第29話 どうやら投げなくて正解だったようです
他の二人。俺はまず目の前のラミアが流暢に人の言語を使いこなしていることに驚きながらも、その言葉がどうしようもなく引っ掛かって視線を右へと振った。そうして見据えたのは暗闇に浮かぶ、二つの鉄格子。自然と踏み出した俺が檻の中に見たのは、干からびた老婆と痩せこけた亜人、半人半鳥のハーピーだった。
「時間がないので詳細は省きますが、ハーピーにはカイルのポケットの中にあるものをコンと分けて、半分ずつ与えてください。ヴァンパイアはどちらか一方が、このあと戦闘になることを考慮すれば、コンが血を与えるのがいいでしょう」
「……待てまて」
俺は状況をなんとか飲み込もうとして、すべては飲み込めずにラミアの檻の前へとあわてて引き返す。聞いてもいないのにペラペラと語ってくれたおかげで、干からびた老婆がヴァンパイアであろうことは分かったが、さすがに展開が早すぎる。
「私たちの境遇はアナタたちと大差ないと思っていただいて構いません。今はそのほうが納得しやすいでしょう。カイルはコンと二人で助かることだけを考えてください。失礼、私の名はアメリアです。ヴァンパイアの彼女の名はそうですね。長いのでノクティとでも呼ぶといいでしょう。ハーピーは名を持ちませんが、人との意思疎通には難がありますのでそれでも問題はないでしょう。質問はありますか?」
「いくつかな」
「そろそろ時間です。手短にどうぞ」
俺はようやく自分の番が回ってきたかと頭をかく。すでに色々と分からなかったのだが、その上からさらに詰め込まれて余計に分からなくなってしまった。ただ現状に頭が追い付いていないだけで、いま何を聞くべきかは分かっている。
「なぜ事情を知っている。なぜ力を貸そうとする」
「私は耳がいいのです。そしてカイルならこの窮状からヴァンパイアとハーピーのお二方を救いだしていただけると判断した。それだけのことです」
「ここから抜け出したいのはそちらも同じ、か」
なるほどなと俺はうなずいて、出来の悪い愛想笑いを浮かべた。おそらくコンとの会話を聞いてそう思ったのだろうが、俺なら亜人に手を貸すと言われても反応に困るだけだ。ただ現状、ラミアの差し出してきた手を振り払うだけの理由が俺にはない。時間が差し迫っているのはもちろんのこと、仮に亜人が味方にならなかったとしても――俺とコンを襲わなければの話だが――好きに暴れてくれるだけで、脱出できる可能性はぐっと上がるからだ。
しかし分からない。それでラミアがどう得するのか。未だに自分を助けろと言わないのはどういうことか。相手は人を食う化け物だ。信用できないのは当たり前だが、ここは助かるために利用すべきだという自分がいるのも確かだった。
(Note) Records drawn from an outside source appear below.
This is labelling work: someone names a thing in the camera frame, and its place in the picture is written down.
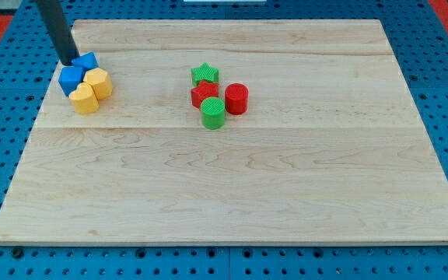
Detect blue cube block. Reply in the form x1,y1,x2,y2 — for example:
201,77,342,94
72,52,99,71

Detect green cylinder block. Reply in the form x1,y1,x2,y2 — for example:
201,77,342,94
200,97,226,130

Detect red cylinder block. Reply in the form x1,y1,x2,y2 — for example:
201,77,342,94
225,83,249,115

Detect red star block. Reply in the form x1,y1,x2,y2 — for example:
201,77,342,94
191,80,219,109

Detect green star block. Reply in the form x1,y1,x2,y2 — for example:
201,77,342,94
191,62,219,86

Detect light wooden board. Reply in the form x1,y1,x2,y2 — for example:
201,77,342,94
0,19,448,247

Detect yellow hexagon block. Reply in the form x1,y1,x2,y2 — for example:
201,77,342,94
83,68,113,100

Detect yellow heart block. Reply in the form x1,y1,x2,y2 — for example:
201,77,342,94
68,82,99,114

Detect blue pentagon block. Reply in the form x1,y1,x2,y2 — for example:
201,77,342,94
58,66,86,96

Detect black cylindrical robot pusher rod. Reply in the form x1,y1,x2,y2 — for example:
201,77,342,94
35,0,79,66
「カイル、時間です。ラットボーンが人を連れて下りてきています。お二人が檻の外に出ていることに気づくのも時間の問題でしょう」
「考えている時間はなさそうだな。どちらを先に開ければいい」
「まずハーピーに食料を与えてください。二人で半分ずつです。そうすれば鍵を開けても襲われることはありません」
「やれやれ、ラミアは鼻もいいみたいだな?」
俺は言いながらポケットに手を突っ込み、やっぱり投げなくて正解だったなとリンゴを取り出した。ただ半分ずつと言われてもここには包丁などありはしない。それでどうにかこうにか素手で割ろうとしていると、コンに横から取り上げられ、
「こういうのはコツがあるのよ」
素手でいとも簡単に割られて、半分を突き返された。
「せめてお皿でもあったらよかったんだけど……」
「彼女はそんなこと気にしませんよ。鉄格子の外から投げてあげてください」
「コン、俺がもし食われたときは、分かってるな?」
「吐き出させればいいんでしょ?」
俺は何も言わずにハーピーの檻の中へとリンゴを投げ入れた。もちろん大人しく食われてやる気はないが、それで稼げる時間などたかが知れている。その間にコンがどれだけ速く走ったとしても、おそらくハーピーから逃げ切るのは不可能だ。ならば始めから逃げずに戦うというのも間違いではない。
ただ個人的には逃げてほしいところではある。それこそラットボーンと合流できれば助かる道もあるかもしれないからだ。まあ、コンのことだ。結婚相手として泣くほど嫌な相手に助けを求めるくらいなら、そう思っていてもおかしくはない。
結局のところ、コンがどうするかは分からないが、戦うにせよ逃げるにせよ、俺にできるのはせいぜい先に食われてやることぐらいだ。
こんなことならもう少し肉をつけておくんだったな。俺はハーピーにどうしたら長く味わってもらえるか考えながら、鍵穴に髪飾りを差し込んだ。